We know it’s bad, otherwise you wouldn’t be in step 2 already. But ‘bad’ is a very general term. In answering this question, you want to dive deep into the implications and consequences of the scenario you described in the previous question. You want to understand exactly the mechanism of how this situation would impact your business, as well as the magnitude of it.
This process is revealing vulnerabilities in your product or business strategy that you probably haven’t seen before. That in and of itself is a huge gain.
When you look into the potential damage, try to quantify it. You want to make it as real and vivid as possible. It will require you to take a close look at the dependencies you have in and out of your company. Try to stick to the worst case scenario, and assess the damage at its worst. You want to understand how vulnerable you really are, even if the chances of it actually happening don’t seem high.
Question #3: What Would You Do?
If the worst case scenario actually happens today, what would you do? How would you react? Thinking about it not as part of the crisis itself is a very powerful tool, first and foremost because your mind can actually think instead of responding from the primitive fight or flight mechanism we all use when we face danger.

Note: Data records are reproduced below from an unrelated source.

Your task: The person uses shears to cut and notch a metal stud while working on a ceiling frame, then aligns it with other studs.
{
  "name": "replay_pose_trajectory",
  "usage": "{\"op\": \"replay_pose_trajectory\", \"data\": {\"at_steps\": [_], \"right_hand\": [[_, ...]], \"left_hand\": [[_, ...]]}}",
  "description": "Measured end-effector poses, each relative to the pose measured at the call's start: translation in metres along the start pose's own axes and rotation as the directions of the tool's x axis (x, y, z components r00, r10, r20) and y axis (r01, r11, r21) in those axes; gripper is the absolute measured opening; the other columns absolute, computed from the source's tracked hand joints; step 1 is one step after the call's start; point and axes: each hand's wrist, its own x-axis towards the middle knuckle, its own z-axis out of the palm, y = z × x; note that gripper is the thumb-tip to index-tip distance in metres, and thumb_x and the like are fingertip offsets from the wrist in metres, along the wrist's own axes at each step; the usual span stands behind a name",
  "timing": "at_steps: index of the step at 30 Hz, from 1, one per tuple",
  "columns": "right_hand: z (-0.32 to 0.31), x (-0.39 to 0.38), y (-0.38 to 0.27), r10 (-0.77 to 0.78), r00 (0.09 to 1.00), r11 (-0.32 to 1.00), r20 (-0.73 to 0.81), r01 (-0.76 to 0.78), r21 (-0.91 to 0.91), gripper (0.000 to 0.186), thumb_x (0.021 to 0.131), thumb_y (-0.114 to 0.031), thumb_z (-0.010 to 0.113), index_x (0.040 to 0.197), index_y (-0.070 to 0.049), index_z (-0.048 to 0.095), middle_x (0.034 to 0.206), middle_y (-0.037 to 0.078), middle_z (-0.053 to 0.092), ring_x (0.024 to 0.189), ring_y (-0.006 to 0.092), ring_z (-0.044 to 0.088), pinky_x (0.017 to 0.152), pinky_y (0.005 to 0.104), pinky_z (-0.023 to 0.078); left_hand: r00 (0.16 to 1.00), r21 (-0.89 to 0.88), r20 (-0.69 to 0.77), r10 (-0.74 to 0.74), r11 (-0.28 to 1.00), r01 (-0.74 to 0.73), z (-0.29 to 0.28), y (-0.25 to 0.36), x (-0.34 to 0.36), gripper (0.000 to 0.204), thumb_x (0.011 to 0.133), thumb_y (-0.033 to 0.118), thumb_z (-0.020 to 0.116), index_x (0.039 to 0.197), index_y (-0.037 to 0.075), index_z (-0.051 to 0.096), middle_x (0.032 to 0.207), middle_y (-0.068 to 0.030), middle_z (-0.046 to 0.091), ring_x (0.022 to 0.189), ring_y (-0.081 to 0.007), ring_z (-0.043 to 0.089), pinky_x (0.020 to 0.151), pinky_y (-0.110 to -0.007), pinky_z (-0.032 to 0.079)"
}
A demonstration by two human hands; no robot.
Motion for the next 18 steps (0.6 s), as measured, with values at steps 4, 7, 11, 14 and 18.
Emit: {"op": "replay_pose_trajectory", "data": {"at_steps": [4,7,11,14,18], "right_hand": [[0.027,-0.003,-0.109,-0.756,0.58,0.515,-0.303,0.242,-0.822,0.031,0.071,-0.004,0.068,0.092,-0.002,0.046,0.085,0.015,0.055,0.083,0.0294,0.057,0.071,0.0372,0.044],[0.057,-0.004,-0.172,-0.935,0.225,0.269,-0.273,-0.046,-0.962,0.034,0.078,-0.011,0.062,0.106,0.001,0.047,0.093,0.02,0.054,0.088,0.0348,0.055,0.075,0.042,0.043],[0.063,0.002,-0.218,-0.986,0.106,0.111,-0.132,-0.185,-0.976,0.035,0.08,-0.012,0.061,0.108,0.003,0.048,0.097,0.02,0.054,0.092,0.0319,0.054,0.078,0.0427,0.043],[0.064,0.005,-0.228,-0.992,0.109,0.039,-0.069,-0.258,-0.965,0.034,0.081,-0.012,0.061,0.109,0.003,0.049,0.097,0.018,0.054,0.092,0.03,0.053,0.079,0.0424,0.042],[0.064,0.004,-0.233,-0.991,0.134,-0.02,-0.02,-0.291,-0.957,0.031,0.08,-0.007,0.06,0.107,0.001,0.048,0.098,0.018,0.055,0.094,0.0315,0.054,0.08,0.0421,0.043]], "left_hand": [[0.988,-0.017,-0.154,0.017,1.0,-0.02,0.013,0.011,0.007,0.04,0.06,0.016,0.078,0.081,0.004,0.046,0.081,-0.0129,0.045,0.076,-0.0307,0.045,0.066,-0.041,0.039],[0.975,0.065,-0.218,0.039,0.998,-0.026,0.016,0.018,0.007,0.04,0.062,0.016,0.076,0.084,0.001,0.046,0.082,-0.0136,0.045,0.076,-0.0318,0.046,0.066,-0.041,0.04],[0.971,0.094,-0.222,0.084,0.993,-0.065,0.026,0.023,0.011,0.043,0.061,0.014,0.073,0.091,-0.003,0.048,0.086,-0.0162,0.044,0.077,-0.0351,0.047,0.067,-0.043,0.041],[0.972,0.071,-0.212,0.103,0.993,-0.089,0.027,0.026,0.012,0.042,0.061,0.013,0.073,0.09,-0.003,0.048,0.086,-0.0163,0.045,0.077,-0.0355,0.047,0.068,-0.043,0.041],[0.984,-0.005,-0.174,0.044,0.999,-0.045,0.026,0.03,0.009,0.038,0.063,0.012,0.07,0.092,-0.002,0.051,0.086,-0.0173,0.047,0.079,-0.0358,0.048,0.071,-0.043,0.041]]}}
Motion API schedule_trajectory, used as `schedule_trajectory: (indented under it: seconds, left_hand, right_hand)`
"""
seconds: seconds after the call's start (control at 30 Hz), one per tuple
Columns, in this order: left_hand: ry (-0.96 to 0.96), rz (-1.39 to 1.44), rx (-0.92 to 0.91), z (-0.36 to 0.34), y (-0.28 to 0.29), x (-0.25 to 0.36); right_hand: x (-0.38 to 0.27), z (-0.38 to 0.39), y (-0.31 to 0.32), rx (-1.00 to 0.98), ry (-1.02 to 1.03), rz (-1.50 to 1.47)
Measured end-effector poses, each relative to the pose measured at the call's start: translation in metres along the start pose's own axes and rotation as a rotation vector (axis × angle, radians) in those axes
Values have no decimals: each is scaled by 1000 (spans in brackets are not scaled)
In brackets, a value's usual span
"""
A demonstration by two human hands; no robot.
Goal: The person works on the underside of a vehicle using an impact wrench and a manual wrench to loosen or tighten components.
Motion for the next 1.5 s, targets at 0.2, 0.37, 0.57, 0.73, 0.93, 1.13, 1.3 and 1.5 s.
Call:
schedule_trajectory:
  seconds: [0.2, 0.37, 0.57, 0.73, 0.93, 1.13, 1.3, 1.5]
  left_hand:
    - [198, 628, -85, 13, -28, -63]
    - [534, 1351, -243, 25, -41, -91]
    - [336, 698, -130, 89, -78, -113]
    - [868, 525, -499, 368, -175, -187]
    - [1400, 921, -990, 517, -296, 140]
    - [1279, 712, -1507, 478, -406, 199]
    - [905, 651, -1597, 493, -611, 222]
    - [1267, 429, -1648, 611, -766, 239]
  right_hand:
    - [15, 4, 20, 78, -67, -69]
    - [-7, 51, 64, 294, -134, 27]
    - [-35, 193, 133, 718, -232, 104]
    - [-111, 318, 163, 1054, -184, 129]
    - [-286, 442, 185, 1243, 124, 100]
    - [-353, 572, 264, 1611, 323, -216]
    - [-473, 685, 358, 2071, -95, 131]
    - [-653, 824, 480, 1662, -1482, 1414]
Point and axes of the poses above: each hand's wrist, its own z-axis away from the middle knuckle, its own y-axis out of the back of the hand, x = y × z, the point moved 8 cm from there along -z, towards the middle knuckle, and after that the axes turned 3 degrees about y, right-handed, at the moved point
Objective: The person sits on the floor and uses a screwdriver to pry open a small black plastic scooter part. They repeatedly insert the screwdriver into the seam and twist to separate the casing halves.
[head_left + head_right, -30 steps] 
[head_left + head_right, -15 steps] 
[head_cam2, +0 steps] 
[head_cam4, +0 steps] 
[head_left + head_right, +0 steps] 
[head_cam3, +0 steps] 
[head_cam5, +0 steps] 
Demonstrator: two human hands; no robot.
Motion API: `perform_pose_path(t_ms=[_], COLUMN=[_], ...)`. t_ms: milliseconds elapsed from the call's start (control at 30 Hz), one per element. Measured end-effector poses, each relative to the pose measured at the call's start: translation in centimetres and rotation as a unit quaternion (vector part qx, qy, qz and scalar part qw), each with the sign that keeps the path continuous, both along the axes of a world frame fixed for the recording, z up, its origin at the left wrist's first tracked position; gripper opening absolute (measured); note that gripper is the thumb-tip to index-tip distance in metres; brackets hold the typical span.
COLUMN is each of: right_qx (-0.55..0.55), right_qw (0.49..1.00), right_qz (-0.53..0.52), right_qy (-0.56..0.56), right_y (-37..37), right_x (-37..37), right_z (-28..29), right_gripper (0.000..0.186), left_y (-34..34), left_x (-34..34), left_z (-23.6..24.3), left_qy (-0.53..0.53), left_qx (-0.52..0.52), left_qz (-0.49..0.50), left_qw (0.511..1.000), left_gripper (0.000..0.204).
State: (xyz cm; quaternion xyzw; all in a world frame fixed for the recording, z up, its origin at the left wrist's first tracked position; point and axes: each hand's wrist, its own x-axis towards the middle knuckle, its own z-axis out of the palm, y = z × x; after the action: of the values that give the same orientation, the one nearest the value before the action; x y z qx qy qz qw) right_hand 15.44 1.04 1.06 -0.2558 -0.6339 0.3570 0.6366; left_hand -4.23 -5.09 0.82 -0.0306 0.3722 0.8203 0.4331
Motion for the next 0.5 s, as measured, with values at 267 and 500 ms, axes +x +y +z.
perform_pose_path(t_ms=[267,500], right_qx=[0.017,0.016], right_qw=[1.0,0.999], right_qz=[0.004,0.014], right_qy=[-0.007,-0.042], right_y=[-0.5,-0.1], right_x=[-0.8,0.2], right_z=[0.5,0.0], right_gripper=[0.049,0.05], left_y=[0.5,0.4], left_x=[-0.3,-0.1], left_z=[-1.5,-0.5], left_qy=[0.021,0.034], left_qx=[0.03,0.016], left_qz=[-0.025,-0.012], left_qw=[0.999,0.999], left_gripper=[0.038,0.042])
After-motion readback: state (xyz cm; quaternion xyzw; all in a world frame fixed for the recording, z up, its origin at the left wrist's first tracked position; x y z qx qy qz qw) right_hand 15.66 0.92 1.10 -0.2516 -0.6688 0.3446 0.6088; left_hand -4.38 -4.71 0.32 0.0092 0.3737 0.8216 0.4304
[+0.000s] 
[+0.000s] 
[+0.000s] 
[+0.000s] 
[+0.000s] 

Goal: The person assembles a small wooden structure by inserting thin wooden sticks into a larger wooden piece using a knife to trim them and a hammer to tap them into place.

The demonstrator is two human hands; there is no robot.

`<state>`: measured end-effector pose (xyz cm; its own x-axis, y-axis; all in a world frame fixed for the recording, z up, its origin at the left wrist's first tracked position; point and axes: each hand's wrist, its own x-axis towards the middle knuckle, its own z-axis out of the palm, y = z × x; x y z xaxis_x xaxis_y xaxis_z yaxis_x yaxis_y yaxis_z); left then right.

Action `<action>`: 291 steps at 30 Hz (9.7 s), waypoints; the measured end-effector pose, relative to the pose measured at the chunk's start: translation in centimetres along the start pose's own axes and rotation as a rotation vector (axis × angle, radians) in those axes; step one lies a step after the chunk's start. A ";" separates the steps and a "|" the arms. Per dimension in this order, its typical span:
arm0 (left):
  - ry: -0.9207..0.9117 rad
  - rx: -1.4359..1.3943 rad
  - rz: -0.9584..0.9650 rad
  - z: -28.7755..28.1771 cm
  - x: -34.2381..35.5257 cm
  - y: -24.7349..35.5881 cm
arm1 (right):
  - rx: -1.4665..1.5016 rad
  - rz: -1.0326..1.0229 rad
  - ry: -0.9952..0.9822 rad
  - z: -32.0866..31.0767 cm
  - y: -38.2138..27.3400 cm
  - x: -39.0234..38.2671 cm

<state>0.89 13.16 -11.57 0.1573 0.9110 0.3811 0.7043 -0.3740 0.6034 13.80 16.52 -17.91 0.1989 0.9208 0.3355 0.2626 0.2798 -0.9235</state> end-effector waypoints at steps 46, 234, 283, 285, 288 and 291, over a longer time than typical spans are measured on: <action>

Again, try to be as detailed as possible and eventually quantify how much you would be able to save. Quantifying has a double purpose here: first, it forces you to be specific and get into the right level of detail. And second, it helps you see the bottom line, and re-assess how bad this scenario really is.
In some cases, you will find out that it’s not as bad as it initially seems. In other cases, it only amplifies the magnitude of the problem, since it seems like no matter what you do, you still have severe damage. Potentially, a deadly one.
Question #4: What Can You Do to Prevent It?
Even if you stop here, you are already at a much better place than you were before this exercise. You learned a lot about your business, exposed new vulnerabilities, and made plans for a rainy day. These are all helpful and important things.
This last question is a game changer though. Because in most cases, you do have things that you can do to make your company more resilient to begin with. That’s the reason I recommended doing this exercise at least once a year, so that you have the opportunity to embark on these prevention efforts as part of your strategic plan.
When you answer this question, focus on preventing the damage, not the situation itself (because that is usually out of your control anyway).
Note that not every idea is worth pursuing and putting into action. Product and business leadership is about risk management, and some risks are not worth mitigating, especially when it requires very high effort. But you want to take this decision knowingly, after it is well thought of and considered.
You might find out that there are small things you can easily do, that would reduce most of the risk. You might find out that since the risk is deadly, major efforts you planned for the future might be worth starting earlier.
If you decide to leave the risk unmitigated, make sure to at least set the process to keep an eye on it. Ask yourself these two final questions: how do I know it’s coming? And how frequently should I check? If you can find early signals that you can check easily and frequently, it might be ok to do nothing else.
No matter what you decide to do, the insights you will gain as part of this process are priceless. And even if you guessed wrong, and another worst-case scenario happens eventually, you are still much better shaped to deal with it now.
Nobody expects the Spanish inquisition. But what if you would?